* **Work order**
If a line in the listing below contains "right", return that line.

* **Supplied data**
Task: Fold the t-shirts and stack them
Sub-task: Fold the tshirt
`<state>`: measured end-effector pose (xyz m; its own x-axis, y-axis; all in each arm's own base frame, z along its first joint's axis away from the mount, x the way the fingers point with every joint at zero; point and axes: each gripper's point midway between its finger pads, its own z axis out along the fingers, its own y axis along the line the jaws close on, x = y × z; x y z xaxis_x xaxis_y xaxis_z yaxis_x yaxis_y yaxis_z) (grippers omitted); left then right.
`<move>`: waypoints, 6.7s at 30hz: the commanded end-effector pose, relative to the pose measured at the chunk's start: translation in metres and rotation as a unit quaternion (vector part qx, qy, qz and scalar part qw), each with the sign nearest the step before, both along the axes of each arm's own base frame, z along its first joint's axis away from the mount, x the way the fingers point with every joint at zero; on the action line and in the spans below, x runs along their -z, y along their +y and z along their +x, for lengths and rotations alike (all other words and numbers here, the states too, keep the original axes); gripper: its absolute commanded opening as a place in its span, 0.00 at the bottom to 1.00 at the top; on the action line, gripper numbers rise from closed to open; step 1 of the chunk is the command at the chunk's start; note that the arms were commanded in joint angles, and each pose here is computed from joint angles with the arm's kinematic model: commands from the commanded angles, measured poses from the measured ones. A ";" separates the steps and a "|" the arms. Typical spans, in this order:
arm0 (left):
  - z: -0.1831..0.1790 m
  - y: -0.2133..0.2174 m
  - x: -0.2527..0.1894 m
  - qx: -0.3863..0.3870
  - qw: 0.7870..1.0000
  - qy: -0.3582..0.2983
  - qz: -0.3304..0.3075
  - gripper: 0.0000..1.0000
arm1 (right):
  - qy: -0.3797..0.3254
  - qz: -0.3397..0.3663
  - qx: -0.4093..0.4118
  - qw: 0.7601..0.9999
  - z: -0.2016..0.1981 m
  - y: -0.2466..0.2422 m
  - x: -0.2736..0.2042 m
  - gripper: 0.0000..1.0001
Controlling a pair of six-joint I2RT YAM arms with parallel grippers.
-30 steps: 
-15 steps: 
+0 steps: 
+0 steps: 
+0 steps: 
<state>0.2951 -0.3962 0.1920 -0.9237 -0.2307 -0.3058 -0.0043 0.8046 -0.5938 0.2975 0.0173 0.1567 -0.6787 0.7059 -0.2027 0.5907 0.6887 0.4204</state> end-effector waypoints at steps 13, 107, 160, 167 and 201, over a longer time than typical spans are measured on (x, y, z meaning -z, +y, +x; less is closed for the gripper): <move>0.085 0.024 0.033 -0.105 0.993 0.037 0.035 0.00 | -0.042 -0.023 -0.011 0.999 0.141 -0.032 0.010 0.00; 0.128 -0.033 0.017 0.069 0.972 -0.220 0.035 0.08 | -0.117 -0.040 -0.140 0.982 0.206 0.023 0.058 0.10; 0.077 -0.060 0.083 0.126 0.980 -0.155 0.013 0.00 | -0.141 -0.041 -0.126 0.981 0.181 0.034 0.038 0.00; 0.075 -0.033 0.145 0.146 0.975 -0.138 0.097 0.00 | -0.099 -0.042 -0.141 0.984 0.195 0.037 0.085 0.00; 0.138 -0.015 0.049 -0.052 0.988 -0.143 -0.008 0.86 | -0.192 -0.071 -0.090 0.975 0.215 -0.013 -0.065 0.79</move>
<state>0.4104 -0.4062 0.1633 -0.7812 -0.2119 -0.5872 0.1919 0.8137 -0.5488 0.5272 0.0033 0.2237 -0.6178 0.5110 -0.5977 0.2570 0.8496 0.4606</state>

* **Result**
`<state>`: measured end-effector pose (xyz m; its own x-axis, y-axis; all in each arm's own base frame, z along its first joint's axis away from the mount, x the way the fingers point with every joint at zero; point and axes: each gripper's point midway between its finger pads, its own z axis out along the fingers, its own y axis along the line the jaws close on, x = y × z; x y z xaxis_x xaxis_y xaxis_z yaxis_x yaxis_y yaxis_z) (grippers omitted); left then right.
arm1 (right):

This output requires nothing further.